**ACTIVITY:**
Exact copy, no pictures: return only the lines below from the line with "Gripper is the" up to and including the line with "<state>0.4882 -0.0675 0.5236".
┌─ LISTED RECORDS
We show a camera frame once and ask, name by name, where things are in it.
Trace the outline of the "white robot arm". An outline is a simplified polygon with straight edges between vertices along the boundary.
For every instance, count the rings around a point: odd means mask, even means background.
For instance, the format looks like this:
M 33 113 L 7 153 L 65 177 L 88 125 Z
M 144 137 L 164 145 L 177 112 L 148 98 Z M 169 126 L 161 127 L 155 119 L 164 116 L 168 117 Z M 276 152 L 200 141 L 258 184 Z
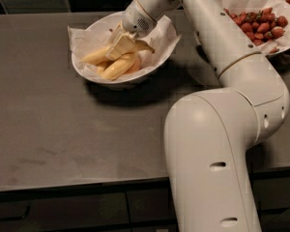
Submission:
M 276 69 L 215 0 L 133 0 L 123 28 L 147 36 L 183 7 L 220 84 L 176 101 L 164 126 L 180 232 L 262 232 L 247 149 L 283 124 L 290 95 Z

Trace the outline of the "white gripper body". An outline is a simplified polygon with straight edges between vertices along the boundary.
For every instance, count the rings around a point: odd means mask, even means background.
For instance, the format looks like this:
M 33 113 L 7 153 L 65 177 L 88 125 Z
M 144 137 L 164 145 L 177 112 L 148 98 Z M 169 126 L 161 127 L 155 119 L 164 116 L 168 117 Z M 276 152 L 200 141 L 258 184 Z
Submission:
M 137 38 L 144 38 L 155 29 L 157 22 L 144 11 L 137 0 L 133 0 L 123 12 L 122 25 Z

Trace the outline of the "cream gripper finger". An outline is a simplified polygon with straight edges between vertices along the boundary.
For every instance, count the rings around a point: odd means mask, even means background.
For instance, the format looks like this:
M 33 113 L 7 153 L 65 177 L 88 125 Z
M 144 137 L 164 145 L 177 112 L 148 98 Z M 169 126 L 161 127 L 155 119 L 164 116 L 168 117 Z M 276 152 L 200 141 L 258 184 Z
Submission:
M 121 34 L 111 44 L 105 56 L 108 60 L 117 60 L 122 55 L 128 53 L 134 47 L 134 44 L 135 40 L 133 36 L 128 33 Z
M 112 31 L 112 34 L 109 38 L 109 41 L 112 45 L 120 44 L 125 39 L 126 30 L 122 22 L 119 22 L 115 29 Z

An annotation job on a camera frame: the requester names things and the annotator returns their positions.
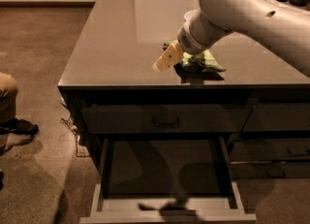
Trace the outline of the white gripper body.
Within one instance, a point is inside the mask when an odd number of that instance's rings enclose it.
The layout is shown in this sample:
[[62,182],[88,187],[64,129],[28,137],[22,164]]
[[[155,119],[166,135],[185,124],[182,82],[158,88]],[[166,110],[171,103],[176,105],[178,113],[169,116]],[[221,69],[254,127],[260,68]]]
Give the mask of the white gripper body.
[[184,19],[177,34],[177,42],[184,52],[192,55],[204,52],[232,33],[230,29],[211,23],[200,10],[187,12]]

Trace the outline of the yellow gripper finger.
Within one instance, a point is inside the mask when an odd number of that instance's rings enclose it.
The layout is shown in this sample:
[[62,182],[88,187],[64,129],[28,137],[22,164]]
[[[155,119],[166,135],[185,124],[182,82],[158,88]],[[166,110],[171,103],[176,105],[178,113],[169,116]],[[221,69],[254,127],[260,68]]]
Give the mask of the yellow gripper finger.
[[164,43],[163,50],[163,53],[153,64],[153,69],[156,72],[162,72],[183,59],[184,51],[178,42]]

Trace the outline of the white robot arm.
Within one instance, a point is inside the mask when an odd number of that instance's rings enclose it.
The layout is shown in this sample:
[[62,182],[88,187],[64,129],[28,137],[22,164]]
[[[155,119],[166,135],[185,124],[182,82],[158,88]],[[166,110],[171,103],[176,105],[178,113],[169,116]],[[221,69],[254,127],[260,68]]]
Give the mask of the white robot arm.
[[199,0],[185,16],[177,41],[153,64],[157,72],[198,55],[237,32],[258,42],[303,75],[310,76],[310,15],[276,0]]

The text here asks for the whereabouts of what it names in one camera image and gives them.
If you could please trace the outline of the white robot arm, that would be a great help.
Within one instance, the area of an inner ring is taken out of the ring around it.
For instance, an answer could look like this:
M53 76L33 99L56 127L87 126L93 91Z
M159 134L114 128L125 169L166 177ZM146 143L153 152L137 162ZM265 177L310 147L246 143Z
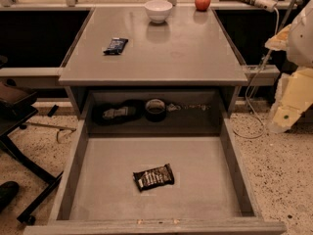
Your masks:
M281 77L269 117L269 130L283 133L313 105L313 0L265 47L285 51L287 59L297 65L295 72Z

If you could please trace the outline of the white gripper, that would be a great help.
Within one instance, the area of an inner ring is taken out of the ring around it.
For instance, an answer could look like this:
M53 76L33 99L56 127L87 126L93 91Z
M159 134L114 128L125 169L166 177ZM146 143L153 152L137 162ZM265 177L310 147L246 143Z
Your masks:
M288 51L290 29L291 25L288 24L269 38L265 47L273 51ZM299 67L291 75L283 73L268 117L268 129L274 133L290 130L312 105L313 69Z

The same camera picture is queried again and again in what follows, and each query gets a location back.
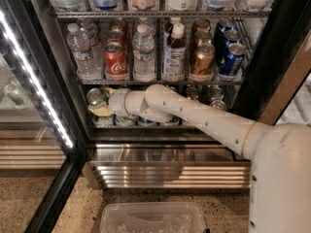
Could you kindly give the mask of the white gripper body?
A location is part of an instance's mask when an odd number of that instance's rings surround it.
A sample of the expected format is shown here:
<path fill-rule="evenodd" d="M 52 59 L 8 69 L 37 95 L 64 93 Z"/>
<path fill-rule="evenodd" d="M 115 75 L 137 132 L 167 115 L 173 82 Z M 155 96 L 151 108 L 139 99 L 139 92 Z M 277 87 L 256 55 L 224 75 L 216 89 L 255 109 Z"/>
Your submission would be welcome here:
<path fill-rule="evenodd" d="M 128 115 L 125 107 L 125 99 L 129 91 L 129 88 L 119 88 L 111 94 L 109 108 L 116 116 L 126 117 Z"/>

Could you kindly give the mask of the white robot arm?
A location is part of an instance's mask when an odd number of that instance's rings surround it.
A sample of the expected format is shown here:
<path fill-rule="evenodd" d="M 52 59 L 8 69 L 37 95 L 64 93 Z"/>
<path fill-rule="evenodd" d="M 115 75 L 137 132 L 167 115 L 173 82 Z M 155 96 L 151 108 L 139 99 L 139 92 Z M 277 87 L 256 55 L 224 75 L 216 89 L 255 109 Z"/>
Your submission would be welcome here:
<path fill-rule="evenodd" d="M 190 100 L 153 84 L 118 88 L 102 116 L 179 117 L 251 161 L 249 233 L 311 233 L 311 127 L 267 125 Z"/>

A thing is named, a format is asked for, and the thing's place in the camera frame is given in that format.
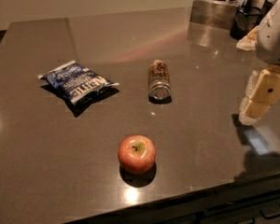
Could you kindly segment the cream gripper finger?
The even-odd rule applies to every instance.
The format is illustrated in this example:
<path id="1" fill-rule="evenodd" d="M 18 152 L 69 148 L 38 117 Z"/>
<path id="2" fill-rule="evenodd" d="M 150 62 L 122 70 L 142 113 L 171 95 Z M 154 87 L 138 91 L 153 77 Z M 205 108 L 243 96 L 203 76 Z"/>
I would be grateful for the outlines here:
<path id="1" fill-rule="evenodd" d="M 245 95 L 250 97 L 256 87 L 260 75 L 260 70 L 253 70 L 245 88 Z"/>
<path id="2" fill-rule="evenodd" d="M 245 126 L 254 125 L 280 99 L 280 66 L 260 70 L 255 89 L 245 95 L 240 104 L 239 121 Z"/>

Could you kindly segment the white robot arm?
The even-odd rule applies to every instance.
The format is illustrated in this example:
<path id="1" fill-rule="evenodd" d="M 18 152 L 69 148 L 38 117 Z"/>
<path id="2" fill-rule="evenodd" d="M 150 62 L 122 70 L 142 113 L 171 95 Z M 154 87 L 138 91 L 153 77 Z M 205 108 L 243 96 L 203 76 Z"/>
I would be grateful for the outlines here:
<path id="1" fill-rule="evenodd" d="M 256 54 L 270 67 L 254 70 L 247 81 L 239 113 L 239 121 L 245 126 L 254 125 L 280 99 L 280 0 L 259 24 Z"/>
└─
┌─ LISTED RECORDS
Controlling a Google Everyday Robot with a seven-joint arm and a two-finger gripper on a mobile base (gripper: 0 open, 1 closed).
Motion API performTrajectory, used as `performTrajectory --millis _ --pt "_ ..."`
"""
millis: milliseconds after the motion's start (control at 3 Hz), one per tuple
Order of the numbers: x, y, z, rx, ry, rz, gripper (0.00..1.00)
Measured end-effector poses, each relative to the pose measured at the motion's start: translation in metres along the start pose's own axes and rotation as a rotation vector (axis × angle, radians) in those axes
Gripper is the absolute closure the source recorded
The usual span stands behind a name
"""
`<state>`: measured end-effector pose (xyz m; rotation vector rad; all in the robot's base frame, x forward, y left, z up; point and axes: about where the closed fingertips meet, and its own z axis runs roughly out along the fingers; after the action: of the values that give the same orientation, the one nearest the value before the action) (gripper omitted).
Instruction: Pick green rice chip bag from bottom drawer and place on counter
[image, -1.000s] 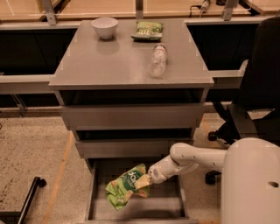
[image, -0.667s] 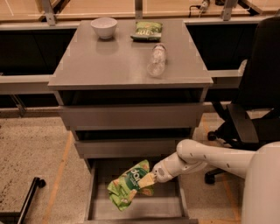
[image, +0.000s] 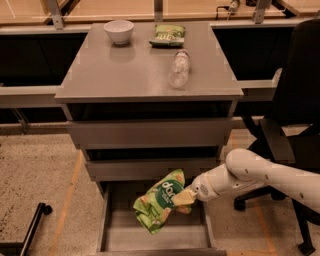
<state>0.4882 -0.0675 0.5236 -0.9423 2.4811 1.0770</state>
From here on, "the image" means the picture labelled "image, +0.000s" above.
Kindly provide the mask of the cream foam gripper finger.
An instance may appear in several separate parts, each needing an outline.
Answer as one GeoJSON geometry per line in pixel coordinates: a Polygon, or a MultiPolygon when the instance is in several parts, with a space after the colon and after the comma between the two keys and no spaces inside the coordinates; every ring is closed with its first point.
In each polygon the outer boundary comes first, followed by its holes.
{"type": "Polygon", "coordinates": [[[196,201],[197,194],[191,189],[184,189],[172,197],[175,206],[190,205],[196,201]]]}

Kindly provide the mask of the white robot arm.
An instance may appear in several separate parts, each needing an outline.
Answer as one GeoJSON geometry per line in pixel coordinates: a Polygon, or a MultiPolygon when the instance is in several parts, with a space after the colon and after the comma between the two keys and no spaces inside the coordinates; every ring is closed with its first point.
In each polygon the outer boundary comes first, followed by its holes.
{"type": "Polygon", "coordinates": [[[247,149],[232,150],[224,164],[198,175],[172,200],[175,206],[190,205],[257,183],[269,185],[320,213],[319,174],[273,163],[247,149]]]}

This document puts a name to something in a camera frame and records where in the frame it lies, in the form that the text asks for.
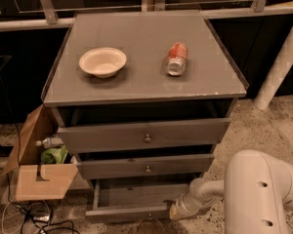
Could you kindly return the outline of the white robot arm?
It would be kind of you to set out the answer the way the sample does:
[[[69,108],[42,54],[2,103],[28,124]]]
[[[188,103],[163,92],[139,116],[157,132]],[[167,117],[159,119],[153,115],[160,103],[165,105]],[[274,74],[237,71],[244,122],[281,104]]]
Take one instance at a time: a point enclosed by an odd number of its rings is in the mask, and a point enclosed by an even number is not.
└─
**YOUR RESPONSE:**
Gripper is the absolute closure the source recorded
The usual span stands behind a name
"""
`<state>`: measured end-effector pose (xyz m; rotation vector rad; all in the robot's base frame, x forward, y left, z up; point and axes: about where the closed fingertips meet, and its own z axis runs roughly out along the fingers; after the action: of the values that give the same orientation, the one nearest the value before the action) (gripper omitted).
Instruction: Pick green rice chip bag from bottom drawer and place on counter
[image, -1.000s] 
[image, -0.667s] 
[image, +0.000s] 
<state>0.4882 -0.0675 0.5236 -0.9423 2.4811 1.0770</state>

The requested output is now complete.